◆ PROBLEM DESCRIPTION
Images should be omitted while the rest of the data is duplicated exactly.

◆ RECORDED INFORMATION
= Beginning of Section =

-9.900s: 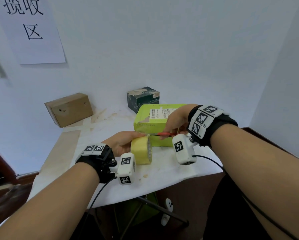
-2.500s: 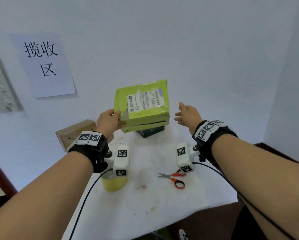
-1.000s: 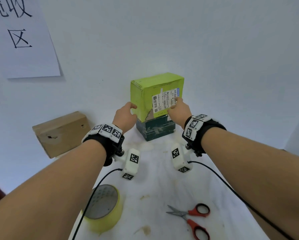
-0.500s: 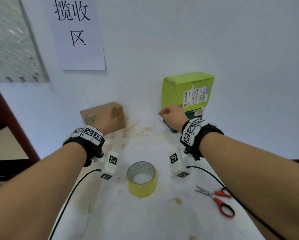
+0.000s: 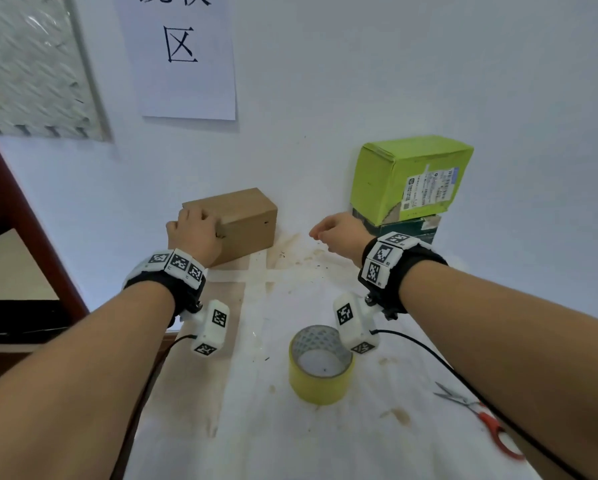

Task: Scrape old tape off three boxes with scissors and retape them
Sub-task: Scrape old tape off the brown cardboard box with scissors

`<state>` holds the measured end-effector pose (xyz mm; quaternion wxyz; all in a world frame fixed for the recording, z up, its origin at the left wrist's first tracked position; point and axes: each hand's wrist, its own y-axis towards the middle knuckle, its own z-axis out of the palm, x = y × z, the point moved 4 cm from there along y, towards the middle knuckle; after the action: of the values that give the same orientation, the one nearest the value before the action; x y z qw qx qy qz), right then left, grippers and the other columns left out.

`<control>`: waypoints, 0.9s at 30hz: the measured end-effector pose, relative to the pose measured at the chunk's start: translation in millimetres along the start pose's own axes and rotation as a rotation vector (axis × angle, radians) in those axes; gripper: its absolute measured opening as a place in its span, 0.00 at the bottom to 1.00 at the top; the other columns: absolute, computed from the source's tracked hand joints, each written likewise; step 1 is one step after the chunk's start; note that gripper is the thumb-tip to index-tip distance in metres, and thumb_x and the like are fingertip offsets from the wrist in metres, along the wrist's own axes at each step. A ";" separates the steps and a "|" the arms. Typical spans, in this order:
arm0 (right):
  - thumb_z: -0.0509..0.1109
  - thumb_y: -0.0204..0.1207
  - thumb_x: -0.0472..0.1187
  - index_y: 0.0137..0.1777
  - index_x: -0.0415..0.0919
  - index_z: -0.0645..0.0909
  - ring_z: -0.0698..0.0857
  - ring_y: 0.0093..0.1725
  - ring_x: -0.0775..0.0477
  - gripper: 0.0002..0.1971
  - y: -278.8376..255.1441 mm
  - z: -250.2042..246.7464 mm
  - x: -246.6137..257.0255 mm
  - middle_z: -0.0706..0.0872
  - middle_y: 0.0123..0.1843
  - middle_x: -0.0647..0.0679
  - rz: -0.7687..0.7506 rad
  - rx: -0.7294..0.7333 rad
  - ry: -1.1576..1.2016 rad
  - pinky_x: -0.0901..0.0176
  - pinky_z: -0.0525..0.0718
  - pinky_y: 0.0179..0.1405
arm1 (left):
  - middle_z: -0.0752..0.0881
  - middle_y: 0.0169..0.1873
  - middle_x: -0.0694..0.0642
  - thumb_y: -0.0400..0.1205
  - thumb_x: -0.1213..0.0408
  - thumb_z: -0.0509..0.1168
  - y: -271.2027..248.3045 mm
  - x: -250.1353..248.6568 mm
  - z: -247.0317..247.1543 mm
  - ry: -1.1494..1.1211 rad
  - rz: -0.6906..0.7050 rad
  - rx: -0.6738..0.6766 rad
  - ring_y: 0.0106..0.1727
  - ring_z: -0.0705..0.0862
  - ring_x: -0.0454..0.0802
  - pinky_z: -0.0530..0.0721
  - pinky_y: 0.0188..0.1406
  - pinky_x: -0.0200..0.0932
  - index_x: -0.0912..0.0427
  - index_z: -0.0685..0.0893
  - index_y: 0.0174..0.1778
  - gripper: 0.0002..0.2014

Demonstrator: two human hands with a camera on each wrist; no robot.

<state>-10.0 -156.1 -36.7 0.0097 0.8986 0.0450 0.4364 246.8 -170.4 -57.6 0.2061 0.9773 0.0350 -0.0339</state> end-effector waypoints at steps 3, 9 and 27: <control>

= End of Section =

◆ RESULT OF THIS TASK
-9.900s: 
-2.500s: 
-1.000s: 
-0.500s: 
+0.000s: 

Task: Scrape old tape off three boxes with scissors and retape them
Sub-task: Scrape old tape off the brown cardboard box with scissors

`<state>` holds the measured end-effector pose (xyz mm; quaternion wxyz; all in a world frame fixed for the recording, z up, its origin at the left wrist's first tracked position; point and axes: each hand's wrist, its own y-axis towards the middle knuckle, its own z-axis out of the palm, x = y × z, the point moved 4 cm from there along y, towards the middle knuckle; after the action: of the values that give the same orientation, the one nearest the value before the action; x y z qw qx qy qz), right then left, grippers and the other columns left out.

`<control>`: waypoints, 0.9s at 30hz: the measured end-effector pose, relative to the pose measured at the chunk's start: translation in millimetres along the start pose's own axes and rotation as a rotation vector (axis × angle, radians) in those axes; gripper: its absolute measured opening as a place in its span, 0.00 at the bottom to 1.00 at the top; the other columns: absolute, computed from the source's tracked hand joints, each written likewise; step 1 is one step after the chunk's start; note that gripper is the thumb-tip to index-tip distance in metres, and thumb_x and the like are fingertip offsets from the wrist in metres, along the wrist's own axes at each step. A ";" separates the steps and a "|" the arms. Typical spans, in this order:
arm0 (right):
  - thumb_z: -0.0509..0.1109
  - thumb_y: -0.0204..0.1207
  - thumb_x: -0.0472..0.1187
  - index_y: 0.0137..0.1777
  - index_x: -0.0415..0.0919
  - index_z: -0.0645..0.0909
  - ring_z: -0.0698..0.0857
  - ring_y: 0.0093..0.1725
  - ring_x: -0.0775..0.0477
  - gripper: 0.0002..0.1971
  - y: -278.8376..255.1441 mm
  - z: -250.2042..246.7464 mm
  - x: -246.6137..257.0255 mm
  - middle_z: -0.0706..0.0872
  - middle_y: 0.0123..0.1843
  - middle_x: -0.0647..0.0679
  - rz: -0.7687..0.7506 rad
  - rx: -0.7294..0.7333 rad
  - ry: -1.1576..1.2016 rad
  - pinky_x: -0.0901..0.0176
  - pinky_z: -0.0525..0.0718
  - pinky_y: 0.0179..0.1405
arm1 (left):
  - middle_z: -0.0752..0.0881
  - middle_y: 0.0169..0.1873
  - middle_x: -0.0694..0.0642
  - thumb_y: -0.0400..0.1205
  - thumb_x: -0.1213..0.0408
  - thumb_z: -0.0509..0.1168
  - y: -271.2027..248.3045 mm
  - x: -250.1353..248.6568 mm
  - z: -247.0317..247.1543 mm
  - ry: -1.1494..1.1211 rad
  - rz: -0.6906..0.7050 rad
  - rx: -0.6738..0.6766 rad
  - ring_y: 0.0106..0.1727
  - ring_z: -0.0705..0.0862
  - ring_x: -0.0454..0.0802
  - pinky_z: -0.0530..0.0721
  - pinky_y: 0.0188..0.1406
  - pinky_x: -0.0200..0.0932
  - index_x: -0.0912..0.0427
  - index_z: -0.0685..0.0893
  - index_y: 0.0174..0.1778
  - gripper: 0.0002..0.2014

Demonstrator: two human hands with a camera on each wrist; no robot.

<state>-10.0 -156.1 -36.7 0.0097 0.8986 0.0450 0.4364 246.8 -170.4 -57.6 0.2061 0.9773 0.0350 -0.0339</state> end-effector waypoints at steps 3, 9 and 27: <control>

Here the output is complete.